- WHAT THE EXERCISE ASKS -
How many lines in these records include the string "picture"? Reply with that number alone.

┄┄┄┄┄┄┄┄┄┄

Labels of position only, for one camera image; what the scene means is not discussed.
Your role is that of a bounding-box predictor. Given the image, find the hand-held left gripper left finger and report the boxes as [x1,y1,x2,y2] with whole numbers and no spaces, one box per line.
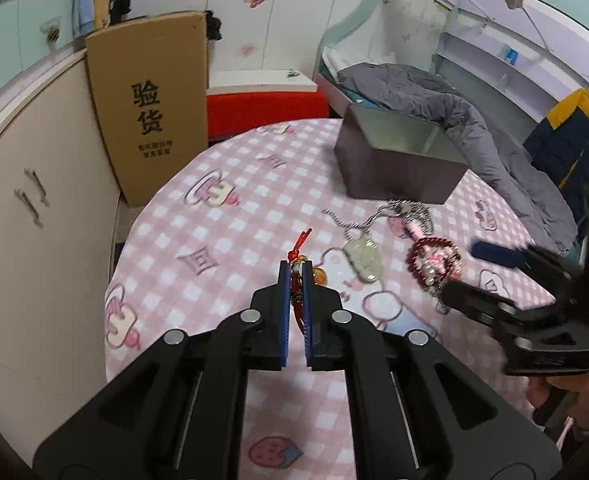
[33,260,291,480]

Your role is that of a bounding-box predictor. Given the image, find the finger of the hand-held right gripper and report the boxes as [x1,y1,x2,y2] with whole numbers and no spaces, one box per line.
[441,280,520,333]
[469,241,582,286]

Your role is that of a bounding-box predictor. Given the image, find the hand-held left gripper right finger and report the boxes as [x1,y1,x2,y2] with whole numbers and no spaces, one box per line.
[301,260,562,480]

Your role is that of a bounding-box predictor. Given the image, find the red cord charm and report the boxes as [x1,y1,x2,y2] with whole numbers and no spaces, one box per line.
[287,229,327,342]

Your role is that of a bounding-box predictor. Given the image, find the pink checked tablecloth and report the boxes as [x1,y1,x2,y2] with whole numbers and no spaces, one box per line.
[104,117,575,480]

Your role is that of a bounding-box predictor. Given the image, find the grey quilt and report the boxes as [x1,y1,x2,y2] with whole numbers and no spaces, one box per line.
[337,63,581,255]

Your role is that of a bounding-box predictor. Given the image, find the grey metal box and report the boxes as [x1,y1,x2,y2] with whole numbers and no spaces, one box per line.
[333,104,470,205]

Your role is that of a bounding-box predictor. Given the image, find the yellow and navy jacket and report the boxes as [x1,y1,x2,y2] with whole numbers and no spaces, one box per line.
[523,87,589,196]

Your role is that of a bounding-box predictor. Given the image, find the red box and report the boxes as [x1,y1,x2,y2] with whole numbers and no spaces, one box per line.
[207,91,330,142]

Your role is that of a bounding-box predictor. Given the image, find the brown cardboard box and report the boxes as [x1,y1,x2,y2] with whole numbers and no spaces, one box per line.
[84,10,209,208]

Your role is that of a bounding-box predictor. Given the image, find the white cabinet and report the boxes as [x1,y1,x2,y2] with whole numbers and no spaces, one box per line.
[0,50,125,466]

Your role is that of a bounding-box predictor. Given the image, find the pink pearl bracelet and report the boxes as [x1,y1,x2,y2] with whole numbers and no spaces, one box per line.
[418,254,451,295]

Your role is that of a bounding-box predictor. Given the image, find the jade pendant necklace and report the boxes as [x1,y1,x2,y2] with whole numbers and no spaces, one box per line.
[323,207,386,285]

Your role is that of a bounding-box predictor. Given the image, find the red bead bracelet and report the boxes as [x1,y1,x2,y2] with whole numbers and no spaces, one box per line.
[405,236,463,282]

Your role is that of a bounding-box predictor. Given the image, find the pink charm keychain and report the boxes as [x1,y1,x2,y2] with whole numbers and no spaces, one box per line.
[369,199,436,242]

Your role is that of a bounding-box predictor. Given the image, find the white wall shelf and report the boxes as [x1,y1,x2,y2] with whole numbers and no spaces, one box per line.
[431,22,582,128]

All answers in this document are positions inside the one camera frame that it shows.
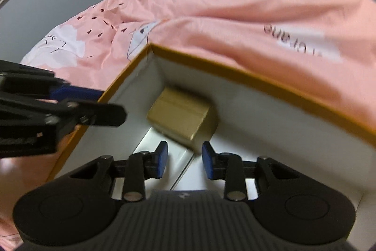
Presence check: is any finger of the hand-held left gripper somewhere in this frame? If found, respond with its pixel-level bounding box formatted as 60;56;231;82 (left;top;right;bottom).
0;99;128;138
0;60;104;103

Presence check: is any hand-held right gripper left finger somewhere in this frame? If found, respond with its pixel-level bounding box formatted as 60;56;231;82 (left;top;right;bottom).
69;141;168;202

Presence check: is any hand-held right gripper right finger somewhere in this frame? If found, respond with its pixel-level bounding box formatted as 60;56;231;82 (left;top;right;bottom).
202;141;301;201

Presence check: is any gold box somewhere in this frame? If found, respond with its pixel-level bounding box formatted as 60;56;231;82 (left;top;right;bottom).
146;87;219;155

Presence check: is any orange cardboard box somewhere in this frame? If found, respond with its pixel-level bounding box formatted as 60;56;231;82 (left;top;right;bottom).
45;44;376;210

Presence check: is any white flat box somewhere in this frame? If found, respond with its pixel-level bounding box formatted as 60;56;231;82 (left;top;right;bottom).
129;126;206;191

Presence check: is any pink printed blanket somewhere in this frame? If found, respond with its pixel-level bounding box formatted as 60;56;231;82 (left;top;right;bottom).
0;0;376;243

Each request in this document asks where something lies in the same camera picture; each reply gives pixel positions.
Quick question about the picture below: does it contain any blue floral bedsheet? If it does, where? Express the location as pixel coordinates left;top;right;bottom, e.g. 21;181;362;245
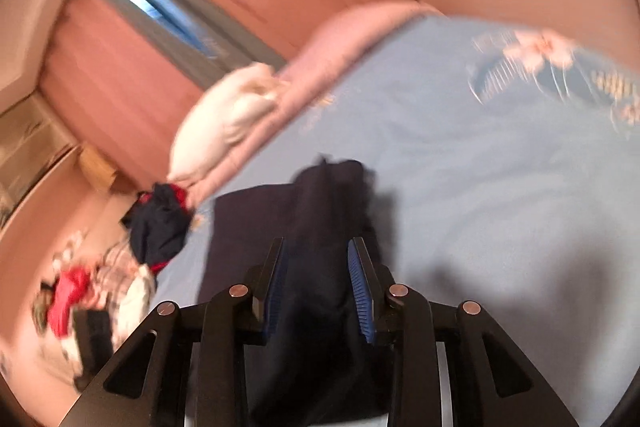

┄┄┄┄┄┄┄┄┄┄

- EXERCISE OUTPUT -
2